Linux SCSI subsystem development
 help / color / mirror / Atom feed
* [PATCH] scsi: core: run queues for all non-SDEV_DEL devices from scsi_run_host_queues
@ 2026-05-13 17:35 David Jeffery
  2026-05-13 17:48 ` Bart Van Assche
  0 siblings, 1 reply; 4+ messages in thread
From: David Jeffery @ 2026-05-13 17:35 UTC (permalink / raw)
  To: linux-scsi, James E.J. Bottomley, Martin K. Petersen; +Cc: David Jeffery

While a scsi host is in a recovery state, scsi_mq_requeue_cmd will not set
the requeue list for a requeued command to be kicked in the future.

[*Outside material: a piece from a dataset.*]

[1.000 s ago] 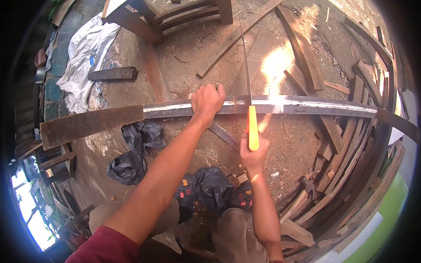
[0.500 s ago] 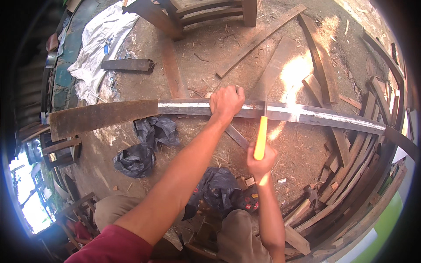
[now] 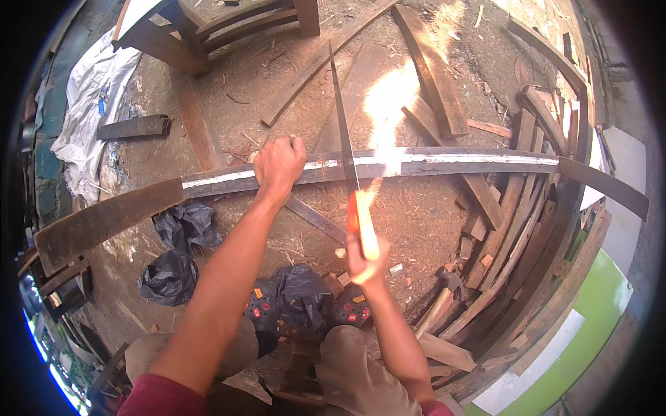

The
expectation is a call to scsi_run_host_queues will kick all scsi devices
once the recovery state is cleared.

However, scsi_run_host_queues uses shost_for_each_device which uses
scsi_device_get and so will ignore devices in a partially removed state like
SDEV_CANCEL. But these devices may also have requeued requests, leaving
their requests stuck from not being kicked and causing the removal process
of the device to hang.

scsi_run_host_queues needs to run against more devices than the macro
shost_for_each_device allows. Instead of using the too limiting
scsi_device_get state checks, only ignore devices in SDEV_DEL state or
when unable to acquire a reference. Attempt to run the queues for all other
devices when scsi_run_host_queues is called.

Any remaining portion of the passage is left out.